Hacker News new | ask | show | jobs
by rcxdude 692 days ago
If you're waiting for IO, you're likely getting booted off the processor by the OS anyway. SMT is most useful when your code doesn't have enough instruction-level parallelism but is still mostly compute bound.
1 comments

I believe "I/O" here is referring to data movement between DRAM and registers. Not drives or NICs.
Yes, exactly. One exception can be Infiniband, since it can put the received data to RAM directly, without CPU intervention.
DMA is a much older technology. It's just that at some point you do need the CPU to actually look at it.
Infiniband uses RDMA, which is different than ordinary DMA. Your IB card sends the data to the client point to point, and the IB card directly writes it to the RAM. IB driver notifies that the data is arrived (generally via IB accelerated MPI), and you directly LOAD your data from the memory location [0].

IOW, your data magically appears in your application's memory, at the correct place.
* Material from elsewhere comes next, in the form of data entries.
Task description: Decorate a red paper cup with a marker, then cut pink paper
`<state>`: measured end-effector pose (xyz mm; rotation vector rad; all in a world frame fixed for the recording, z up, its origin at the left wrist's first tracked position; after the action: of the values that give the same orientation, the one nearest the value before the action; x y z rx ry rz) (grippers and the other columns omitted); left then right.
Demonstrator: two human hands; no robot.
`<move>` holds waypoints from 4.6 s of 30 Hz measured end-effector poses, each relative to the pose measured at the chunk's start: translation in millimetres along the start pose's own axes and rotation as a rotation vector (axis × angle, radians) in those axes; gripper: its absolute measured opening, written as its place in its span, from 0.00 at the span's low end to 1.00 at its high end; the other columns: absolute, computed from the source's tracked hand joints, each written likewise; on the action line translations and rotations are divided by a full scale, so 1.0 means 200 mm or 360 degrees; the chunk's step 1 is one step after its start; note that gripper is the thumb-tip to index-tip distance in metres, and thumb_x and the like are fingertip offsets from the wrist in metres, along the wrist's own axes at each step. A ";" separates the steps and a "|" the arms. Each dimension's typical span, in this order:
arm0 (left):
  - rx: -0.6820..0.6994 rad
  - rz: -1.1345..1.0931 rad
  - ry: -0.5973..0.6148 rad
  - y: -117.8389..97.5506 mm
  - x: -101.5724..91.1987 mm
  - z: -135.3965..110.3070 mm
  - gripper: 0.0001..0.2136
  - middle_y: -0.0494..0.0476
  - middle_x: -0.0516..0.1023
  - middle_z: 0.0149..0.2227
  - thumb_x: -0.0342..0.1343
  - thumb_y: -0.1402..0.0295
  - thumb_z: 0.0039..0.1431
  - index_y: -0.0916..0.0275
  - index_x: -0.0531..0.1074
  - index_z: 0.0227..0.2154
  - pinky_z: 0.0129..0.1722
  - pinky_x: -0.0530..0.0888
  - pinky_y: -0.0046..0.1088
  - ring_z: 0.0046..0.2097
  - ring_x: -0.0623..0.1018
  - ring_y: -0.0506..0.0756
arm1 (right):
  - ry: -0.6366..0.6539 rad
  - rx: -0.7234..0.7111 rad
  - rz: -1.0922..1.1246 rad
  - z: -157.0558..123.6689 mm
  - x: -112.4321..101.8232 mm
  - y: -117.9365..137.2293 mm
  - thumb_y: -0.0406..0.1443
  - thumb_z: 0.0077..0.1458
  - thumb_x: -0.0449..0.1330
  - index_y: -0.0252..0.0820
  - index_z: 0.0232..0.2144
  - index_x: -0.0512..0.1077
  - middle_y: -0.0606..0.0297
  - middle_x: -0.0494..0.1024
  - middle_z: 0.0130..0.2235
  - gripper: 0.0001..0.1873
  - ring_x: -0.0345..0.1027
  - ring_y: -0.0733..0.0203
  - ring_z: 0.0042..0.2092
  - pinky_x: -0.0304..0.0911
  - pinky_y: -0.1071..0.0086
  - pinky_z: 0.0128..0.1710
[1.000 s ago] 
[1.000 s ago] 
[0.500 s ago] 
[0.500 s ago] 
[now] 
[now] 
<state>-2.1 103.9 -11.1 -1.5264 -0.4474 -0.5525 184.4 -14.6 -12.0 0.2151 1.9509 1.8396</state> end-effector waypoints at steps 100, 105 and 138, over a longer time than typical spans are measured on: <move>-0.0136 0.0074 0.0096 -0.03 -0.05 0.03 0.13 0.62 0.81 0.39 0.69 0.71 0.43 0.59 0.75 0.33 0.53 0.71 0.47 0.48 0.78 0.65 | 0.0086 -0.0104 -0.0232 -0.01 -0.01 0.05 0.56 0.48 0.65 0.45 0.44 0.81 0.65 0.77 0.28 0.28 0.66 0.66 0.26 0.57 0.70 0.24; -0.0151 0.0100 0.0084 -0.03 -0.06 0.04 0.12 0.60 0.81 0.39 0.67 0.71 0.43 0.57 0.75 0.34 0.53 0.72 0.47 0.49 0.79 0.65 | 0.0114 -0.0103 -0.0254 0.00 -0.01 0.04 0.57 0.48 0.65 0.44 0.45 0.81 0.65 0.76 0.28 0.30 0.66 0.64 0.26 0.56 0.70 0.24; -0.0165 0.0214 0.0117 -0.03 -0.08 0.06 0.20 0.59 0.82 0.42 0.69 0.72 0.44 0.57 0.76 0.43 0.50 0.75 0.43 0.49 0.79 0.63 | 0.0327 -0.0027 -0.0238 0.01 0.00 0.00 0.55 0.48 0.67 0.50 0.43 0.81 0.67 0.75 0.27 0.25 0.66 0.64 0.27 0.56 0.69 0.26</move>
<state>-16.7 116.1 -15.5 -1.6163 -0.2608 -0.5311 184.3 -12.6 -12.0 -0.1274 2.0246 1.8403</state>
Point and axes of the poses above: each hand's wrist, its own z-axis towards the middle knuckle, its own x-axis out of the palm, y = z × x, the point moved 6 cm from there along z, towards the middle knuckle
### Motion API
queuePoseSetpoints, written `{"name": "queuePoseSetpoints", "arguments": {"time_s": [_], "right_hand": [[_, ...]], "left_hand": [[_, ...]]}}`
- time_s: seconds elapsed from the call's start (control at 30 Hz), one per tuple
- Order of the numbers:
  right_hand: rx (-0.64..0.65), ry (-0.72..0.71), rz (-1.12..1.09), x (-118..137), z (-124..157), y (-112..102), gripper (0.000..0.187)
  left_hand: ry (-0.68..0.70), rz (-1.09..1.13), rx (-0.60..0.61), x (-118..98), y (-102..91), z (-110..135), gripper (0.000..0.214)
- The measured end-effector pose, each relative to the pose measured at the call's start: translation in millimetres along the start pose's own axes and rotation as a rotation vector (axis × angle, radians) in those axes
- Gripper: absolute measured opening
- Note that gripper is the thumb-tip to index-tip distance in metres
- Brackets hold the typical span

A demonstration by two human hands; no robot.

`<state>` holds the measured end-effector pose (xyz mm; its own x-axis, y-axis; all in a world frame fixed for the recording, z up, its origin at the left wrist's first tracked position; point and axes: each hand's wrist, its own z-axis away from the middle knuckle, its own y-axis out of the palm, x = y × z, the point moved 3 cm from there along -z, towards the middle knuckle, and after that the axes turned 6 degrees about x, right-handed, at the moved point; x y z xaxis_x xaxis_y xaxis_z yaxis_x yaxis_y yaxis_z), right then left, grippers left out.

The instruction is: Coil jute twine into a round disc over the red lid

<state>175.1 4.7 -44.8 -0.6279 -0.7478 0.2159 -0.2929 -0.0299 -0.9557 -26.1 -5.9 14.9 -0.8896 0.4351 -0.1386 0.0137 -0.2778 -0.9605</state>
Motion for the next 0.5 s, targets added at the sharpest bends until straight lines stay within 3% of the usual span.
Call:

This is what makes Mellanox special, and made NVIDIA to acquire them.

From the linked document:

Instead of sending the packet for processing to the kernel and copying it into the memory of the user application, the host adapter directly places the packet contents in the application buffer.

[0]: https://docs.redhat.com/en/documentation/red_hat_enterprise_...

Linux has had zero copy network support for 15 years. No magic.
It's not "zero copy networking" only.

In an IB network, two cards connect point to point over the switch and "beam" one's RAM contents to other. On top of it, with accelerated MPI, certain operations are offloaded to IB cards and IB switches (like broadcast, sum, etc.), so MPI library running on the host doesn't have to handle or worry about these operations, leaving time and processor cycles for computation itself.

This is the magic I'm talking about.